→ **The task**
Figure out how many lines of the listing include the string "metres"; the reply is only that number.
*** Collected data Section Begins ***
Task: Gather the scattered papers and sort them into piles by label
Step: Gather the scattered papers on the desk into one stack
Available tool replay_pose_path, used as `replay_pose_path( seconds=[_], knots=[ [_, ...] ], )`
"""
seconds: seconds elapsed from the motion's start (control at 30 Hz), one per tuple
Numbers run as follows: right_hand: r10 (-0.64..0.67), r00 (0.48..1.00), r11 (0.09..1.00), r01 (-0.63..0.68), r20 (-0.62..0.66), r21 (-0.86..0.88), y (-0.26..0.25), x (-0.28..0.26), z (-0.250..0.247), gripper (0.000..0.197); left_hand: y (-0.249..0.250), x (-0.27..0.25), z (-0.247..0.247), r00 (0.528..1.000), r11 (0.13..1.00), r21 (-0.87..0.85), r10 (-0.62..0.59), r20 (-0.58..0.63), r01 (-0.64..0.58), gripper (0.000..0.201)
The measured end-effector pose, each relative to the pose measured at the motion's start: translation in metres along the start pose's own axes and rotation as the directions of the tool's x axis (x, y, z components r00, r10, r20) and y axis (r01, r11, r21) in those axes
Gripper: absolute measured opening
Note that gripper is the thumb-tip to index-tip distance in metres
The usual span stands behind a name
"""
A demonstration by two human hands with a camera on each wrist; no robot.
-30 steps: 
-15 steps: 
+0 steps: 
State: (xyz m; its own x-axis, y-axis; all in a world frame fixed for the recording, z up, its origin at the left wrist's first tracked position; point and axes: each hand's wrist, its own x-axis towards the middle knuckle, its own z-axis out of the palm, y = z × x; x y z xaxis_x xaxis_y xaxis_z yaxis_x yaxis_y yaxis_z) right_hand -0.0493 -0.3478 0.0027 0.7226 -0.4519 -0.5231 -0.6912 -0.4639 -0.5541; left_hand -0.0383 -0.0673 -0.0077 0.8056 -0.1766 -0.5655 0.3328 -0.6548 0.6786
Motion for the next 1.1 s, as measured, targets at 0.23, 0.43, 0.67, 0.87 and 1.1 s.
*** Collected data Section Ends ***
→ **Response area**
2